Jisoo'nun öğleden sonrası, büyük kız yanlış bir şey yapmasa bile ikisini de kütüphaneden kovduran Jennie tarafından böyle mahvoldu. Yine de akşam tam bir hüsrana uğramadı, eve dönerken evcil hayvan dükkanında durdular. Köpeklerden birini eve götürmekten başka bir şey istemeyen Jennie'ye sızlanıp yalvarma sırası Jisoo'daydı. Ama ne yazık ki hatırlatıldığı gibi daireleri çok küçüktü ve çiftin sadece bir akvaryum balığı ile ayrılmalarının nedeni buydu.

Jennie geçmiş randevularını hatırlamayı bitirdiğinde elinin tersiyle gözlerini sildi. Her gün hastanede olmak, orada öylece yatan biriyle hareketsizce konuşmak yorucuydu. Her zaman en başından beri vardı. Ama Jennie, Jisoo'nun da yapacağını umarak her şeyi aştı.

Gözleri asla düşmeyen yaşlarla yandı, dudakları konuşmayı bitirirken kaşlarını çatmak için geri kıvrıldı. Jennie için konuşmak kolaydı, zaten, ağzını açıp herhangi bir hikayeyi jisoo'ya anlatabilirdi, onların mutluluklarından bahsederken kendi üzüntüsünü unutacağını biliyordu. En azından bir an için. Derinlerde - tamam, o kadar derinde değil, muhtemelen aklının önünde süzülüyordu - Jisoo'nun dinliyor olmasını umuyordu. Belki bir gün kız aniden gözlerini açar ve birdenbire bir soruya cevap verirdi. Belki de birdenbire Jennie'nin gevezelik ettiği bir anı üzerine kıkırdayabilir.
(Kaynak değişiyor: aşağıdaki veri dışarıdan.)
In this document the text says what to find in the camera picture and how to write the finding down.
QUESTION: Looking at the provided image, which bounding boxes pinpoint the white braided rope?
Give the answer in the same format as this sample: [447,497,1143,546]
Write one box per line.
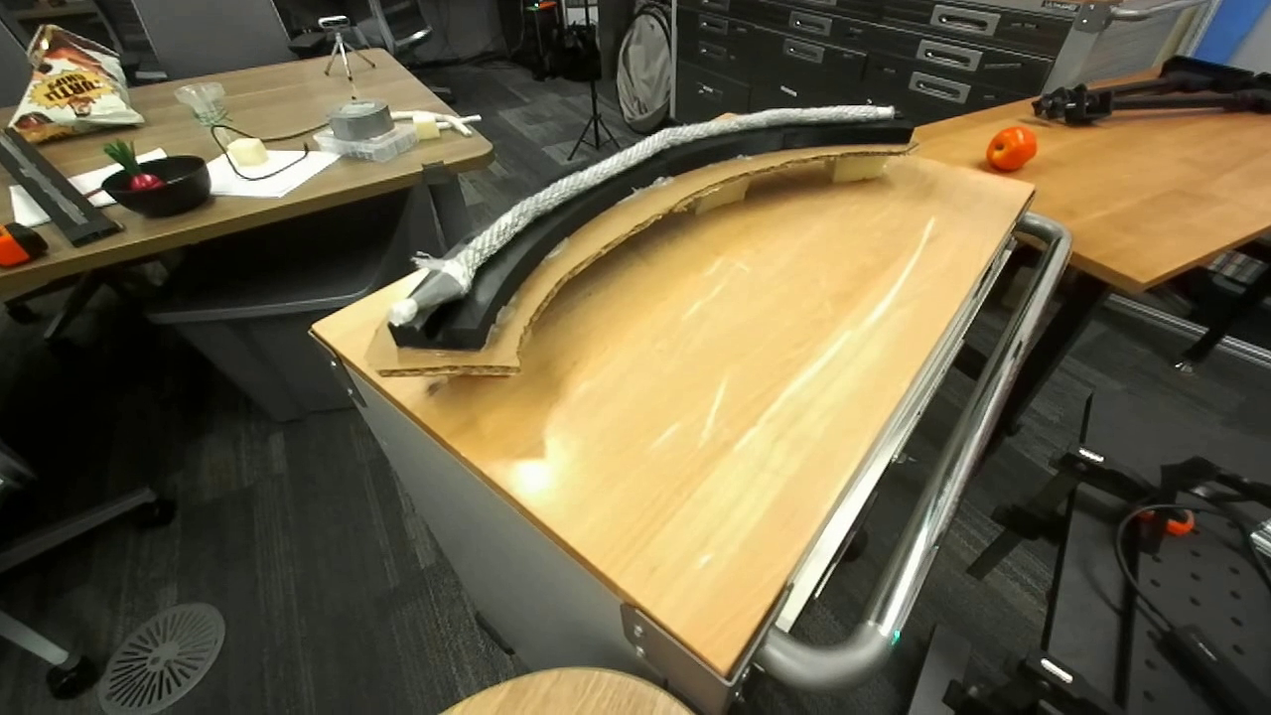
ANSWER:
[386,101,905,335]

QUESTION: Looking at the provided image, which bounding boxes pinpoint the wooden tray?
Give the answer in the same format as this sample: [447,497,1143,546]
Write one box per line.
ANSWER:
[312,122,1076,715]

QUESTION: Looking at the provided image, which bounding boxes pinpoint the black curved foam track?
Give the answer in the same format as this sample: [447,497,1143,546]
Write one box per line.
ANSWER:
[389,121,919,355]

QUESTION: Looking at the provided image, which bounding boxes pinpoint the curved cardboard base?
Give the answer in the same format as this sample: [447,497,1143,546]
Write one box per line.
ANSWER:
[363,136,919,389]

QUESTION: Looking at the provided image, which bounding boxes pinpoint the tall black tripod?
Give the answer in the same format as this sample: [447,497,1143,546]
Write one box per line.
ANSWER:
[565,0,627,166]

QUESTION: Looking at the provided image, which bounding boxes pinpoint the round white fan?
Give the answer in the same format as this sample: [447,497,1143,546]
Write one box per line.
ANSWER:
[612,0,678,101]

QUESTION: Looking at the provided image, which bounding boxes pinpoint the round wooden stool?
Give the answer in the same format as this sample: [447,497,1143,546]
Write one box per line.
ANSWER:
[441,663,700,715]

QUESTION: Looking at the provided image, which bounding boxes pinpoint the grey tape roll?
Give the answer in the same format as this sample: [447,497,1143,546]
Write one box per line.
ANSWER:
[328,97,396,147]

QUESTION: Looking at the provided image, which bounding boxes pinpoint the grey drawer cabinet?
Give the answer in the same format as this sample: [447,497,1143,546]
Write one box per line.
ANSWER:
[671,0,1107,131]

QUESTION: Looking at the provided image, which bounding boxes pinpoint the white paper sheet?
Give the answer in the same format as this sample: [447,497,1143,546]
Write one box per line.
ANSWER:
[202,142,345,201]

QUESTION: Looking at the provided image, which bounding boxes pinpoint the mini tabletop tripod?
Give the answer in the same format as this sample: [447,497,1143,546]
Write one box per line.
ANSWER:
[316,12,383,85]

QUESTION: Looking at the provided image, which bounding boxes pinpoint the orange fruit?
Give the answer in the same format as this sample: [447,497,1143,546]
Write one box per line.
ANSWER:
[983,122,1044,175]

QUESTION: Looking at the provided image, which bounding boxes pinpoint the wooden office desk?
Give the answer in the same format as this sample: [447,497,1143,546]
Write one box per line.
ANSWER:
[911,70,1271,372]
[0,42,497,309]

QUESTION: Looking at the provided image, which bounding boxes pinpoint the black bowl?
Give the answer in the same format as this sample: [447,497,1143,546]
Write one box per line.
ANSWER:
[100,152,215,217]

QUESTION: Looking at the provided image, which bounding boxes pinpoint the clear plastic cup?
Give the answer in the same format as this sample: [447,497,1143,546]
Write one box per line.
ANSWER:
[175,79,232,131]

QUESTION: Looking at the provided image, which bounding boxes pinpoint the black folded tripod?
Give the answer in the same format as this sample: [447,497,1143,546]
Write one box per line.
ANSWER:
[1028,50,1271,131]

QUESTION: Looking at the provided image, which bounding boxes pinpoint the red toy fruit green stem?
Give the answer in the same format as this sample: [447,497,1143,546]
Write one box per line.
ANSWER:
[104,136,173,200]

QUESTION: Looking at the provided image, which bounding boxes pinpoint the grey office chair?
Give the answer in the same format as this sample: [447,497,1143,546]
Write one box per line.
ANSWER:
[129,0,300,79]

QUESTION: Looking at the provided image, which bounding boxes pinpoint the grey round perforated disc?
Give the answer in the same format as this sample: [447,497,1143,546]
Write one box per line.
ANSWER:
[95,601,232,715]

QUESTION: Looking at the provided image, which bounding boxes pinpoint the grey chair base black casters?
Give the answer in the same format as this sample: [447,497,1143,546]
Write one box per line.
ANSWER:
[0,441,178,702]

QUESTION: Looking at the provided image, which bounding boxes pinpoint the clear plastic bin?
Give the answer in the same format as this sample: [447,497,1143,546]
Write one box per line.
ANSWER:
[1058,0,1203,90]

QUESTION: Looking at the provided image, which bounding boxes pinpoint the long black bar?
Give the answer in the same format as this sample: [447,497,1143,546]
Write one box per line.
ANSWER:
[0,122,124,249]

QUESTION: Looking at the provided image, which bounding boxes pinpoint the perforated optical breadboard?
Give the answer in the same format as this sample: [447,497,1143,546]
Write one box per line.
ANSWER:
[911,501,1271,715]

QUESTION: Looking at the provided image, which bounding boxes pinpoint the chips snack bag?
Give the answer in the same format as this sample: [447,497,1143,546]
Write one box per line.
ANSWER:
[3,20,146,147]

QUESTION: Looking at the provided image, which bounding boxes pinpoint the orange black small tool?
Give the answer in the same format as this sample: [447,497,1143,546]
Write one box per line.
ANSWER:
[0,224,52,274]

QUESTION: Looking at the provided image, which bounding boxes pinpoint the blue board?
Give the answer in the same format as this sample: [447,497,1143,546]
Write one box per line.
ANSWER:
[1195,0,1271,70]

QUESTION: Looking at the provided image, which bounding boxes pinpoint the chrome tube cart handle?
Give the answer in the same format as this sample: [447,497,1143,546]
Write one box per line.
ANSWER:
[753,211,1076,693]

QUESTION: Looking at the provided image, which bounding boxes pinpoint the black metal post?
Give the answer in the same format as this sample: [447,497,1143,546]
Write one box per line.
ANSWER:
[1043,393,1105,670]

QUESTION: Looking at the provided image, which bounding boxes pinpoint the orange clamp handle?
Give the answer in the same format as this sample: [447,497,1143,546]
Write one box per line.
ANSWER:
[1143,503,1203,546]
Ama her zaman o küçük incinme sancısı da vardı, Jisoo ya uyanmazsa alay konusuydu. Ama 'uyanamaz' kelimesi bir yerlerde kayboldu çünkü Jennie bu kelimeden, düşüncelerinde var olduğu için nefret ediyordu. Doktor kendi kendine iyi nefes aldığını, artık her an uyanabileceğini söyledi.

Jisoo'nun elinin arkasını ovuşturan Jennie, kızın uyanacağını kafasında tekrarladı. Her şeyin yakında normale döneceğini ve hayatlarını birlikte yaşamaya geri dönebileceklerini. 

Ve her zamanki gibi Jennie, kalbindeki ağır acıyı görmezden gelerek konuşmaya devam etti.

Ve her zamanki gibi Jennie, kalbindeki ağır acıyı görmezden gelerek konuşmaya devam etti

Oops! Bu görüntü içerik kurallarımıza uymuyor. Yayımlamaya devam etmek için görüntüyü kaldırmayı ya da başka bir görüntü yüklemeyi deneyin.